**What you will do:**
Your answer should consist only of the lines below from the one with "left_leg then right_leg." through the one with "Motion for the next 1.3", copied exactly.

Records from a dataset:
%%

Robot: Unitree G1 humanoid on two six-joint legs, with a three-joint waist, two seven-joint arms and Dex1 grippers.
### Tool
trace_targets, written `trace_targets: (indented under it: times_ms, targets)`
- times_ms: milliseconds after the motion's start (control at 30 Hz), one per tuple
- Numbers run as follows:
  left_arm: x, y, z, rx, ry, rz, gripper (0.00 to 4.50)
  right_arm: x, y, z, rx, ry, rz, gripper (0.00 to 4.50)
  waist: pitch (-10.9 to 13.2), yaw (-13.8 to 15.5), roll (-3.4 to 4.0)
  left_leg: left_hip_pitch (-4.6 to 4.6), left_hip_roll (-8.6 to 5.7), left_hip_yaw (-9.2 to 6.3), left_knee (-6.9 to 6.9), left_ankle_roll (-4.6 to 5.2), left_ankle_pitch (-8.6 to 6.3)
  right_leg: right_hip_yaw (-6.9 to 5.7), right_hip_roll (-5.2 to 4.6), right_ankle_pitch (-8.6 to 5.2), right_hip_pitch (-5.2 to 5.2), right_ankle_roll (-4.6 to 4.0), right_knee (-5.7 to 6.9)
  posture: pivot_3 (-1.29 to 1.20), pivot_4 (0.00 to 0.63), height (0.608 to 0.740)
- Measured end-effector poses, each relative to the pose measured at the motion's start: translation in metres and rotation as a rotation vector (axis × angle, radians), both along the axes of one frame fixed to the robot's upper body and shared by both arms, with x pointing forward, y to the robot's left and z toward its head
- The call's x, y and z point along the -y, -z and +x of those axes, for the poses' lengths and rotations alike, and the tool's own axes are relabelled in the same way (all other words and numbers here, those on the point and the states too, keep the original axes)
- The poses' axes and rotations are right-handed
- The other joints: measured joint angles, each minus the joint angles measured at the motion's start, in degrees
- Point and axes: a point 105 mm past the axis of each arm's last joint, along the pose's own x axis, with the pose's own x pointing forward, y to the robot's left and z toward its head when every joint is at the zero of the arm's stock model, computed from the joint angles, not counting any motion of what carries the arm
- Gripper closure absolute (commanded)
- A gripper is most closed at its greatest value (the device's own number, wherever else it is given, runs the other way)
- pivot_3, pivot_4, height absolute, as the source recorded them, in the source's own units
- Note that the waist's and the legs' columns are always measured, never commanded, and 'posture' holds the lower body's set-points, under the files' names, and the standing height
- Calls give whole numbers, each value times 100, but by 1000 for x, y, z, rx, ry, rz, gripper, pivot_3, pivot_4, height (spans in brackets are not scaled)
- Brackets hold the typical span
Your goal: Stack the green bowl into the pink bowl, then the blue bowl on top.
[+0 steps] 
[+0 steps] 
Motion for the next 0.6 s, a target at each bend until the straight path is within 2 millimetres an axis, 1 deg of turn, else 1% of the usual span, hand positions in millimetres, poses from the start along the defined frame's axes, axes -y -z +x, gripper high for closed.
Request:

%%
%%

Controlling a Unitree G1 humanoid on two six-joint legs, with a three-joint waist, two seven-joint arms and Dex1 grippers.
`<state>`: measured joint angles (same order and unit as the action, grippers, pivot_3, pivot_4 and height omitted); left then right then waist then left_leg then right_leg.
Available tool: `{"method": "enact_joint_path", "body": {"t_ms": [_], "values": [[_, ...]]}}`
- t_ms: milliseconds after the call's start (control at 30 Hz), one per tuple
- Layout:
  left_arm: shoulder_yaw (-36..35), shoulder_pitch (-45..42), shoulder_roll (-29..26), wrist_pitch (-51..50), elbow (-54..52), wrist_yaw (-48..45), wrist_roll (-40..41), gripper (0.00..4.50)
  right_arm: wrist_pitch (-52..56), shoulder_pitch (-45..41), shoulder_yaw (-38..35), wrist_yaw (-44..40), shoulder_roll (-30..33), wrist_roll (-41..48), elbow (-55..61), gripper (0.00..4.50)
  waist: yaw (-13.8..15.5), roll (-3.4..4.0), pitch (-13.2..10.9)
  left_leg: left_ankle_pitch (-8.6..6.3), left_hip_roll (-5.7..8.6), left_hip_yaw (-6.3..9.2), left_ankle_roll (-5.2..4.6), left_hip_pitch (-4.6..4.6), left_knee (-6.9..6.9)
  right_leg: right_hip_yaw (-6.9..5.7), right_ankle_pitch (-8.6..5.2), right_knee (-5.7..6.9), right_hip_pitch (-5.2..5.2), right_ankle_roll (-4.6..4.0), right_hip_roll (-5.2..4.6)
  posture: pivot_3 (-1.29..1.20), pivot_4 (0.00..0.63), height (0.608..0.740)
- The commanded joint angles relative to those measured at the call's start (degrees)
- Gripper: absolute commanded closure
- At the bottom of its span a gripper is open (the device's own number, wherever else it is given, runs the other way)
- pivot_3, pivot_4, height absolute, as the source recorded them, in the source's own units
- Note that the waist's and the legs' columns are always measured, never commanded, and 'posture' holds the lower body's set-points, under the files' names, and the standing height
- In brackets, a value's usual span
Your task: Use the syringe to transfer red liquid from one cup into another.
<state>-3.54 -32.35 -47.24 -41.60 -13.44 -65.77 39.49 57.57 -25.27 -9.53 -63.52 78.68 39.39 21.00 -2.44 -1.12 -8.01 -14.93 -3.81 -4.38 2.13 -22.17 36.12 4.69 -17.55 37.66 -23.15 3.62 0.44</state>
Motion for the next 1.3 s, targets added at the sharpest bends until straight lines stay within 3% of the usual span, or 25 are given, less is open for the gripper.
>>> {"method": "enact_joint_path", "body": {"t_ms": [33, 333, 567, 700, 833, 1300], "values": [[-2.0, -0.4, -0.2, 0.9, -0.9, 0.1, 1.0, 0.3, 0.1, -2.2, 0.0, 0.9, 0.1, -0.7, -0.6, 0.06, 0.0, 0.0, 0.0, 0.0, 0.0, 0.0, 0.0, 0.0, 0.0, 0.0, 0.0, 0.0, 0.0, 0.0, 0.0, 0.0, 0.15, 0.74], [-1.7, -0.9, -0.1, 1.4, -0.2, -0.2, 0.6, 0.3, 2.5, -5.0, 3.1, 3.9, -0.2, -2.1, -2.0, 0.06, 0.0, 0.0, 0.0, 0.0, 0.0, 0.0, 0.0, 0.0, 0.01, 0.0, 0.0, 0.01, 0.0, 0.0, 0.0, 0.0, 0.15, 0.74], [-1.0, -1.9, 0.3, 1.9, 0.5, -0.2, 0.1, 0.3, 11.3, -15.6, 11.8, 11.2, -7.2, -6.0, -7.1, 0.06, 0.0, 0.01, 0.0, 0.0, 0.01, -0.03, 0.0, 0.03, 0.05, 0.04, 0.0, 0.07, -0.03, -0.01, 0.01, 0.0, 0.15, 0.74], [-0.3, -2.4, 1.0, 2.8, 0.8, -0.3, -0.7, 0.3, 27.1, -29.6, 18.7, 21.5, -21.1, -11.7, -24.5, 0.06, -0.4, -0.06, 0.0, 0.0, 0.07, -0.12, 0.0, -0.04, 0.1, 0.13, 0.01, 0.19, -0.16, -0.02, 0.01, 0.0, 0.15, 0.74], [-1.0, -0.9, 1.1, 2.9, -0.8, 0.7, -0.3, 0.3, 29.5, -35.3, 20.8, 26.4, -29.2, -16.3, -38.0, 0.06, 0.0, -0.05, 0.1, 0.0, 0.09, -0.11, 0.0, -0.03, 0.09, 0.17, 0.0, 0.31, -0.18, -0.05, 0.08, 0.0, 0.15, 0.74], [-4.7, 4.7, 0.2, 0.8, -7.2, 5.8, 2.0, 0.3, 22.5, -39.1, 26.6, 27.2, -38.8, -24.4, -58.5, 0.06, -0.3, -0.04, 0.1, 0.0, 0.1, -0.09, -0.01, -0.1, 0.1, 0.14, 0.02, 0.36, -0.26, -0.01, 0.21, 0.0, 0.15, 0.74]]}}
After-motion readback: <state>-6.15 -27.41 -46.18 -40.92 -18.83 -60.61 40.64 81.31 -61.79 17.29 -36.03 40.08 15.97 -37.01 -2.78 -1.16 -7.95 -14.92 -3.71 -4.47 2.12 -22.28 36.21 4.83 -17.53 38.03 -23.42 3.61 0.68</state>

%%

**Exercise answer:**
`<state>`: measured joint angles (same order and unit as the action, grippers, pivot_3, pivot_4 and height omitted); left then right then waist then left_leg then right_leg.
Available tool: `{"method": "enact_joint_path", "body": {"t_ms": [_], "values": [[_, ...]]}}`
- t_ms: milliseconds after the call's start (control at 30 Hz), one per tuple
- Layout:
  left_arm: shoulder_yaw (-36..35), shoulder_pitch (-45..42), shoulder_roll (-29..26), wrist_pitch (-51..50), elbow (-54..52), wrist_yaw (-48..45), wrist_roll (-40..41), gripper (0.00..4.50)
  right_arm: wrist_pitch (-52..56), shoulder_pitch (-45..41), shoulder_yaw (-38..35), wrist_yaw (-44..40), shoulder_roll (-30..33), wrist_roll (-41..48), elbow (-55..61), gripper (0.00..4.50)
  waist: yaw (-13.8..15.5), roll (-3.4..4.0), pitch (-13.2..10.9)
  left_leg: left_ankle_pitch (-8.6..6.3), left_hip_roll (-5.7..8.6), left_hip_yaw (-6.3..9.2), left_ankle_roll (-5.2..4.6), left_hip_pitch (-4.6..4.6), left_knee (-6.9..6.9)
  right_leg: right_hip_yaw (-6.9..5.7), right_ankle_pitch (-8.6..5.2), right_knee (-5.7..6.9), right_hip_pitch (-5.2..5.2), right_ankle_roll (-4.6..4.0), right_hip_roll (-5.2..4.6)
  posture: pivot_3 (-1.29..1.20), pivot_4 (0.00..0.63), height (0.608..0.740)
- The commanded joint angles relative to those measured at the call's start (degrees)
- Gripper: absolute commanded closure
- At the bottom of its span a gripper is open (the device's own number, wherever else it is given, runs the other way)
- pivot_3, pivot_4, height absolute, as the source recorded them, in the source's own units
- Note that the waist's and the legs' columns are always measured, never commanded, and 'posture' holds the lower body's set-points, under the files' names, and the standing height
- In brackets, a value's usual span
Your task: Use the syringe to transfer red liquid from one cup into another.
<state>-3.54 -32.35 -47.24 -41.60 -13.44 -65.77 39.49 57.57 -25.27 -9.53 -63.52 78.68 39.39 21.00 -2.44 -1.12 -8.01 -14.93 -3.81 -4.38 2.13 -22.17 36.12 4.69 -17.55 37.66 -23.15 3.62 0.44</state>
Motion for the next 1.3 s, targets added at the sharpest bends until straight lines stay within 3% of the usual span, or 25 are given, less is open for the gripper.

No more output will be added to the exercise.